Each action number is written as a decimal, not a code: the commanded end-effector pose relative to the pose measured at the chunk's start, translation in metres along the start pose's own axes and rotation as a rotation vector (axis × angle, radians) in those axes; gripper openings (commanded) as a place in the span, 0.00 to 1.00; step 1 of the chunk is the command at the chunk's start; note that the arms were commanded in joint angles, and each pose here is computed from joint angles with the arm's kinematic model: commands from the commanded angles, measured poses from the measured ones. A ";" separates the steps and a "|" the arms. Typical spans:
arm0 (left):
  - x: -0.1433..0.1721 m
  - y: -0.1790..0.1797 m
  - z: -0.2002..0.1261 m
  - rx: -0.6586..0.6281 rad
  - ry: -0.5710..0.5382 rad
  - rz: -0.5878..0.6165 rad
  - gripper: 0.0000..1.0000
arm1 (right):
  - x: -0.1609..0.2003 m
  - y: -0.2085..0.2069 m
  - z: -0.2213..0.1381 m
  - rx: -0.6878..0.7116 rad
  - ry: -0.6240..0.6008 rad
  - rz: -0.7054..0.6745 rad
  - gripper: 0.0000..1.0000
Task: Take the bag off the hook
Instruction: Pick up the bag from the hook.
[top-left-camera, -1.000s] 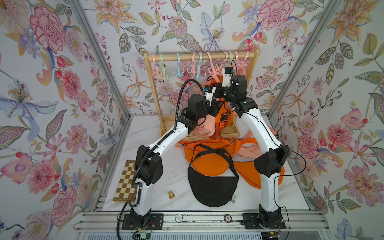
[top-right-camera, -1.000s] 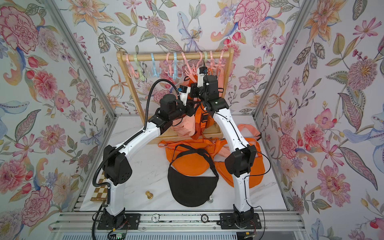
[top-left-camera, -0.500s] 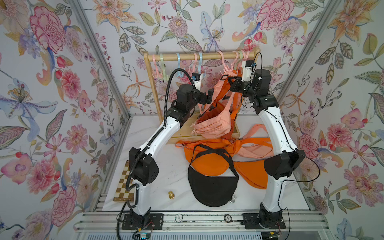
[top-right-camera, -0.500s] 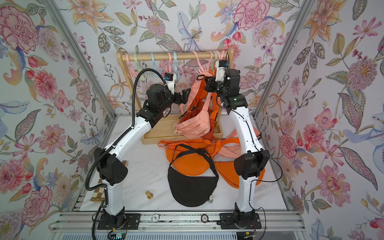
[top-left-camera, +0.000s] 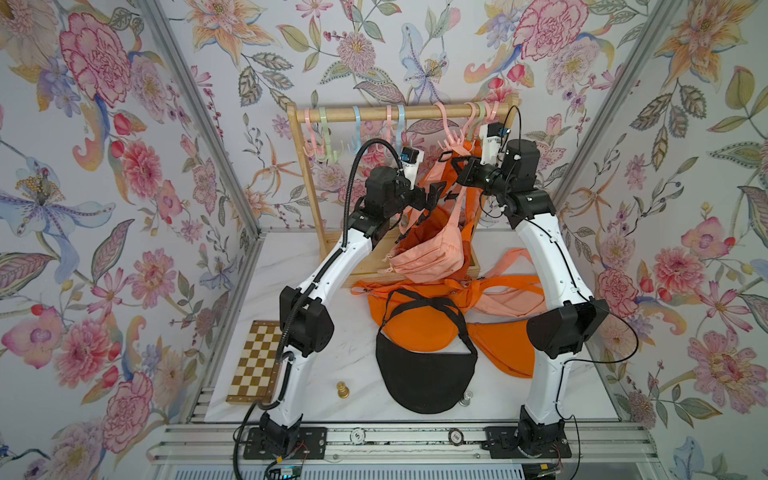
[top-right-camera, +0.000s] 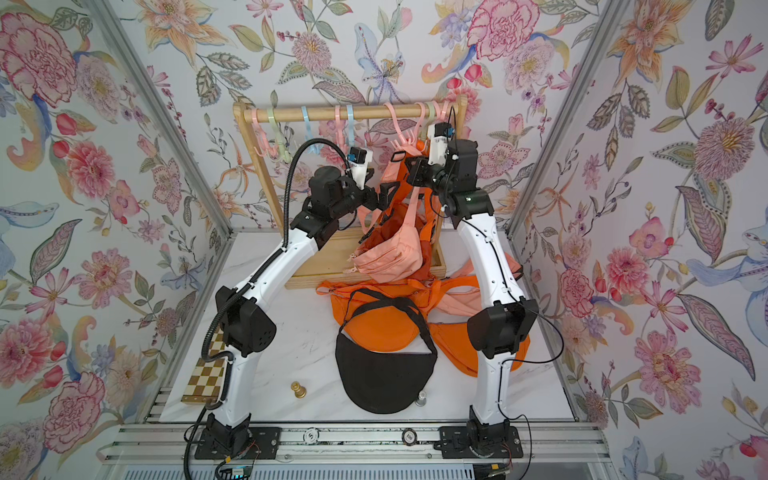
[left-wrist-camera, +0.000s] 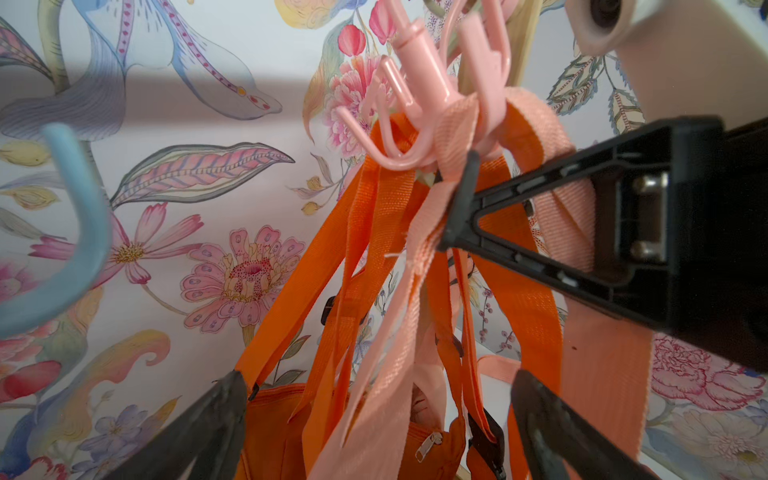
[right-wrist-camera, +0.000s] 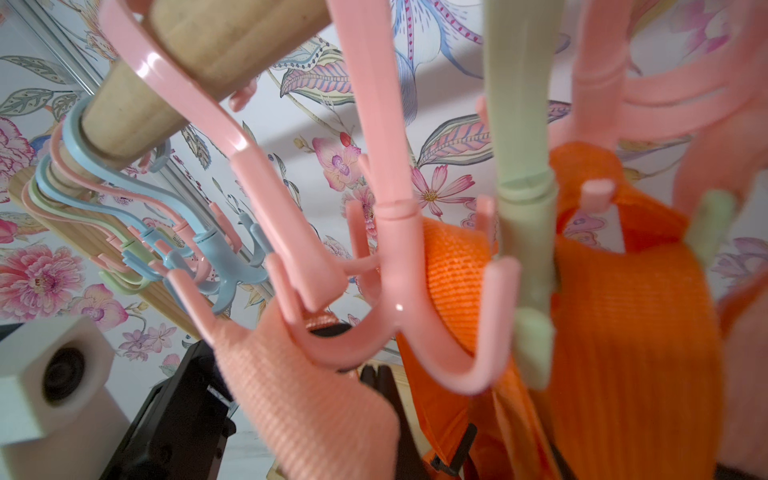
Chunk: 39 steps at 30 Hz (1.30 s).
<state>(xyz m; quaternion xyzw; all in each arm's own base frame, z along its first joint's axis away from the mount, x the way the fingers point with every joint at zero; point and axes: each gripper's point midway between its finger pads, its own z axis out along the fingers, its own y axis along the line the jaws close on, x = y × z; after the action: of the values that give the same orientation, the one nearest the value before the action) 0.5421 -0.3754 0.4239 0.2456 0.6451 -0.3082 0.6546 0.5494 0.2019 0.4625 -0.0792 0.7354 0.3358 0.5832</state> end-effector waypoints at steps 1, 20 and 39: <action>-0.007 -0.004 0.009 0.023 -0.040 0.032 0.91 | -0.006 -0.001 0.000 -0.005 -0.014 0.020 0.00; -0.012 0.018 0.008 -0.075 -0.058 -0.014 0.00 | 0.008 0.038 0.008 -0.042 0.005 -0.018 0.00; -0.134 0.009 -0.049 -0.151 -0.309 -0.019 0.00 | -0.041 0.072 0.020 -0.111 -0.205 -0.012 0.00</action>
<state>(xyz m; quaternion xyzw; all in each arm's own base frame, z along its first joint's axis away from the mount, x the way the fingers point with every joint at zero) 0.5343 -0.3397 0.5121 0.1610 0.5949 -0.2978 0.7290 0.5334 0.2521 0.5211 -0.0920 0.6730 0.3591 0.6401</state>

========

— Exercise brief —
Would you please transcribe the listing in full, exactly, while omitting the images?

— Written answer —
Each action number is written as a decimal, not a code: the commanded end-effector pose relative to the pose measured at the chunk's start, translation in metres along the start pose's own axes and rotation as a rotation vector (axis × angle, radians) in those axes; gripper openings (commanded) as a place in the span, 0.00 to 1.00; step 1 of the chunk is the command at the chunk's start; note that the arms were commanded in joint angles, and each pose here is computed from joint angles with the arm's kinematic model: commands from the commanded angles, measured poses from the measured ones. A ";" separates the steps and a "|" the arms. Typical spans:
arm0 (left):
  - x: -0.1433..0.1721 m
  - y: -0.1790..0.1797 m
  - z: -0.2002..0.1261 m
  - rx: -0.6586..0.6281 rad
  - ry: -0.5710..0.5382 rad
  - rz: -0.5878..0.6165 rad
  - gripper: 0.0000..1.0000
arm1 (right):
  - x: -0.1609..0.2003 m
  - y: -0.2085..0.2069 m
  - z: -0.2213..0.1381 m
  - rx: -0.6878..0.7116 rad
  - ry: -0.6240..0.6008 rad
  - rz: -0.7054..0.6745 rad
  - gripper: 0.0000..1.0000
Task: Take the bag off the hook
Instruction: Pick up the bag from the hook.
[top-left-camera, -1.000s] 
[top-right-camera, -1.000s] 
[top-left-camera, -0.500s] 
[top-right-camera, -0.500s] 
[top-left-camera, +0.000s] 
[top-right-camera, +0.000s] 
[left-wrist-camera, +0.000s] 
[right-wrist-camera, +0.000s] 
Chunk: 39 steps at 30 Hz (1.30 s).
<state>(xyz m; quaternion xyzw; all in each arm's own base frame, z along its first joint's axis away from the mount, x the way the fingers point with every joint at zero; point and axes: each gripper's point midway between its finger pads, its own z axis out along the fingers, its own y axis along the line the jaws close on, x = y × z; after the action: of the values that give the same orientation, the one nearest the value before the action) 0.5421 -0.3754 0.4239 0.2456 0.6451 -0.3082 0.6546 0.5494 0.2019 0.4625 -0.0792 0.7354 0.3358 0.5832</state> end-effector waypoints at steps 1, 20 and 39: <action>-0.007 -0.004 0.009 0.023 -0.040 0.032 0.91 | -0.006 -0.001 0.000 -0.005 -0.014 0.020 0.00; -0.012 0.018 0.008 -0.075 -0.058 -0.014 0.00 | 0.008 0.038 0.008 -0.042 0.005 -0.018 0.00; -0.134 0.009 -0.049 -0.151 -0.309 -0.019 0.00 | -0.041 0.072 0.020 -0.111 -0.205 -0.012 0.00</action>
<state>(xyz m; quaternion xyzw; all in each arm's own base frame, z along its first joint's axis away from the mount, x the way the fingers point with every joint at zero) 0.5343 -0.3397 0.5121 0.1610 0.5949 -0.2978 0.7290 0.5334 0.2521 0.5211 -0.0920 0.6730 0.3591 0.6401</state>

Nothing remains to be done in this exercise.